In early January 2010, I went to a concert in Shibuya (Tokyo), I shot some part of the live concert with my small compact photo camera hidden in my pocket. I wasn’t even looking at what I was shooting. When I got back home, I watched what I shot and, when I saw those peeping-film-like videos, I thought it was visually extremely powerful; it could become a very interesting concept as a movie.

And I remembered an idea I had several years before about a guy in love with a girl who doesn’t know it and he spies and shoots video of her without her noticing it… A kind of espionage love story. There are sometimes, in movies, some “voyeur” shots, some shots took, for example, hidden outside a window, spying someone inside, and giving this feeling that we’re peeping to something we shouldn’t. Brian de Palma did it quite a lot. It’s also often done in 80’s horror films.

And I thought it could be really interesting to make a film only made with videos shot through the camera of a guy who, at first, shoot in a contemplative and poetic way things of his lonely life, and then, probably out of boredom, let himself crossing the line not to be crossed: to shoot someone he likes without her knowing. At first, with some distance, and then, little by little, forgetting totally the limits of privacy and intimacy…

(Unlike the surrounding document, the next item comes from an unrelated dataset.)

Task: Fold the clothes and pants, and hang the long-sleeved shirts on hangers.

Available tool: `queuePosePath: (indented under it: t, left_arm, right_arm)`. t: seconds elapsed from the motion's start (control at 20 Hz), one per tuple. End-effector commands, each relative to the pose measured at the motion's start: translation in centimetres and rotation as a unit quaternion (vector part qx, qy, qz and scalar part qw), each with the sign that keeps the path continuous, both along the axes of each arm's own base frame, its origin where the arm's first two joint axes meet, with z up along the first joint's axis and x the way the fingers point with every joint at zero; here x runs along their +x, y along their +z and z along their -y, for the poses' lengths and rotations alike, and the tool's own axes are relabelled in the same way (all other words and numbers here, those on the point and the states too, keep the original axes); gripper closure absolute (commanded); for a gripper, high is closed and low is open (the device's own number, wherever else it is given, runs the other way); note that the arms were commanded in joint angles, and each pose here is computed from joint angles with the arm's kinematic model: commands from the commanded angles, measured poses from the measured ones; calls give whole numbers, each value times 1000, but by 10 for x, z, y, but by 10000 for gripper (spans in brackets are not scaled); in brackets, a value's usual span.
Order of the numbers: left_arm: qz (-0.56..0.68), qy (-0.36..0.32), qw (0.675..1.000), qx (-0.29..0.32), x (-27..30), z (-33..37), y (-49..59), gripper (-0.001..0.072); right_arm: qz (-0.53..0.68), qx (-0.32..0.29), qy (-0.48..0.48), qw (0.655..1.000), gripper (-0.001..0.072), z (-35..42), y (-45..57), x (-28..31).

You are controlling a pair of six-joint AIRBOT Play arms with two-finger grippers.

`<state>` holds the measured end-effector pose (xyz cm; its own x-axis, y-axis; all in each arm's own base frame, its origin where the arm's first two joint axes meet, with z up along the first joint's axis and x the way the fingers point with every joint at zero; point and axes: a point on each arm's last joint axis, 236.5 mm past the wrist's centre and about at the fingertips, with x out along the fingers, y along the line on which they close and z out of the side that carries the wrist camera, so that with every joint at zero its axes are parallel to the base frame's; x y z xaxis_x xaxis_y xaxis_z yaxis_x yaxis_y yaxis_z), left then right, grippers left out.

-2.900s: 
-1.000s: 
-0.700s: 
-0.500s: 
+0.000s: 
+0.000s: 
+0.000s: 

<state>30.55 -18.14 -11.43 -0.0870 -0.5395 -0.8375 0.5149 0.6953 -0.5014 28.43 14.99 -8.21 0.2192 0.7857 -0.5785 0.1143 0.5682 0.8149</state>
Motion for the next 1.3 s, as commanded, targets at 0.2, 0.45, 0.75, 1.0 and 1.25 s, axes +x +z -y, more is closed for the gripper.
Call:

I wanted, with that film, to raise a question: in this world where anyone can upload images/videos of everyone without permission, will "privacy" or "respect to one’s image" still mean something for a long time?

The film raises that question, maybe in a puzzling way, or even a disturbing way, but at least it raises the question in a very clear way. It brings no answer, no moral. It’s not its purpose. It lets anyone find their own answers.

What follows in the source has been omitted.